En raison du mauvais temps, le L55 s'est écarté de sa route et a perdu le groupe. La coque a été légèrement endommagée et deux des cinq moteurs sont tombés en panne. Le L55 plus ou moins désorienté a poursuivi son vol vers l'ouest pour s'échapper par la mer du Nord puis retourner à la base d'Ahlhorn, en Allemagne du Nord. Mais entre-temps, le navire était dans une lutte désespérée contre les éléments, et l'équipage n'avait aucune idée d'où ils se trouvaient et dans quelle direction ils allaient. Le capitaine Flemming était convaincu que le navire était toujours sur la bonne route, mais les autres membres d'équipage doutaient qu'ils bougent même. Et ainsi les heures passèrent — presque silencieuses dans la cabine. Lorsque le matin se leva, la mer était visible, mais laquelle?

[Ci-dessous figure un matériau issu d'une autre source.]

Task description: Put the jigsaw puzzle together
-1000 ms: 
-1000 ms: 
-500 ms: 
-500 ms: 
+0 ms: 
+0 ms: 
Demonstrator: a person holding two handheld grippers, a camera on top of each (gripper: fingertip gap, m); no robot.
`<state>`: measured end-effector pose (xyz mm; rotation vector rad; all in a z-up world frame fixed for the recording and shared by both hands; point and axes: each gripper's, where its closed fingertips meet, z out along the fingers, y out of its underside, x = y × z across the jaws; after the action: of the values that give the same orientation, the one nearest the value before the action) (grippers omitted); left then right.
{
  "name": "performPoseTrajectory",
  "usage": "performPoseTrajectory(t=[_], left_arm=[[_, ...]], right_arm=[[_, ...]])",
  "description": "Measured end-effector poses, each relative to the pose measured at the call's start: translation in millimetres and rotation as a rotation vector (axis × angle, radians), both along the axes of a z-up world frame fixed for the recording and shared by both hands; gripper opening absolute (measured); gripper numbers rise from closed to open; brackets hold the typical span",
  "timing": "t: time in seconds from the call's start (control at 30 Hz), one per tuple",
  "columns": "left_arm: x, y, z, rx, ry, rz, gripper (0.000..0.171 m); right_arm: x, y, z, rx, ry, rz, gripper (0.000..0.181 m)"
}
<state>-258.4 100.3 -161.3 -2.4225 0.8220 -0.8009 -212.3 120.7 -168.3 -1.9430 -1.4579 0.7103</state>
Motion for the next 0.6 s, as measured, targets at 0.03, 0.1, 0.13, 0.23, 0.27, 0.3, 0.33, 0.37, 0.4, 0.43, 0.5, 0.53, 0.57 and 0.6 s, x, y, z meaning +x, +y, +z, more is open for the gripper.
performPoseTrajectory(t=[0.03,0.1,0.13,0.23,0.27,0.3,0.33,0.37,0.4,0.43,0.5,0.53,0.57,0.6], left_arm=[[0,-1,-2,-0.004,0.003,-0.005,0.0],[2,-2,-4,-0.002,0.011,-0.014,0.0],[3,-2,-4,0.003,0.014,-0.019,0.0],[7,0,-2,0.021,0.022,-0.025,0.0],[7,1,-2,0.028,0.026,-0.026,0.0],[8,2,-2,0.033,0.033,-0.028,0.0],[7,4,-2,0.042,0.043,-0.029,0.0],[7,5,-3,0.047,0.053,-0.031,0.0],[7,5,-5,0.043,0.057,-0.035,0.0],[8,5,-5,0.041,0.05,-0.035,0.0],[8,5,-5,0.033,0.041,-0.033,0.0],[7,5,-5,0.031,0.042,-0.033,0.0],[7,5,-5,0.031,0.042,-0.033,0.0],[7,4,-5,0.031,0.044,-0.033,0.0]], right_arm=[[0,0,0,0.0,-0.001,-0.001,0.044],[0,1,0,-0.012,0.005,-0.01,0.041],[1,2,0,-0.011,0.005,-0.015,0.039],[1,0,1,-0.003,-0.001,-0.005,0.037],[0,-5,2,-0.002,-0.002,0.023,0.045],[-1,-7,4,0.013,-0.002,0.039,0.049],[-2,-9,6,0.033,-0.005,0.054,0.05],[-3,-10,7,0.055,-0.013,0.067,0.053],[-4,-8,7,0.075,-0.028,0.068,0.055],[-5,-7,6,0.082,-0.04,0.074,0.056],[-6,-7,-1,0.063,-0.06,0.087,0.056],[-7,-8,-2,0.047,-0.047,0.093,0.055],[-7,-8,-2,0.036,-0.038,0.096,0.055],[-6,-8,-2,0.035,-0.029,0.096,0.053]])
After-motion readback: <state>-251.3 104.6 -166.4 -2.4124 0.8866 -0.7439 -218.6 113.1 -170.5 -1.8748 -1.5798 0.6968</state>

Soudain, tir antiaérien. Flemming savait: “Seul Dover tire si précisément!” Ils dérivaient vers le sud, directement vers le front. Au cours du vol, la situation s'est aggravée: le L55 a été pris dans le soi-disant “Cow-Wind”, un courant traître au-dessus de la Manche redouté par les équipages de dirigeables. Le Zeppelin endommagé a été recapturé par les forces de la nature. Un autre moteur est tombé en panne, et le navire a dérivé vers le front qui s'éveillait, où des avions ennemis étaient prêts à intercepter. Comme le L55 était l'un des nouveaux “Height Climbers” de la classe V, Flemming a donné l'ordre de monter au-dessus de 6 000 mètres pour éviter le danger.

Mais une fois de plus, le temps a joué et n'a pas lâché le navire. Le L55 a continué à monter et l'équipage n'a pas pu reprendre le contrôle. La lutte contre l'inconscience due au froid et au manque d'oxygène a rendu les choses encore plus difficiles. Après un moment, la poupe du navire a coulé et le L55 s'est retrouvé coincé à nouveau à 7 600 mètres. À ce jour, c'est le record du monde d'altitude pour les dirigeables. Chaque tentative de libérer le navire a échoué, et le désespoir est monté. La seule option était de rendre le navire lourd à l'avant. Un membre d'équipage a grimpé dans la coque pour amener les hommes des nacelles de moteur à l'arrière vers le poste de commandement à l'avant. Les 200 mètres vers l'avant, le long d'un angle raide, étaient incroyablement difficiles pour les hommes presque inconscients, mais après un moment ils sont arrivés.

Le L55 a finalement recommencé à descendre. Un seul moteur fonctionnait encore, la liaison radio s'est interrompue. Le navire était à nouveau désorienté, mais en mouvement et même sur la bonne route — du moins selon le capitaine Flemming. Entre-temps, il croyait être de nouveau au-dessus de l'Allemagne. Il a donné l'ordre de descendre sous les nuages, où ils ont été submergés par de fortes pluies. Le terrain en dessous d'eux était vallonné, maintenant ils étaient certains que ce n'était pas près de leur base. Flemming a décidé d'abaisser l'antenne radio longue portée pour établir le contact avec un aérodrome, mais elle s'est immédiatement cassée en heurtant un arbre, manquant de peu d'emporter le navire avec elle.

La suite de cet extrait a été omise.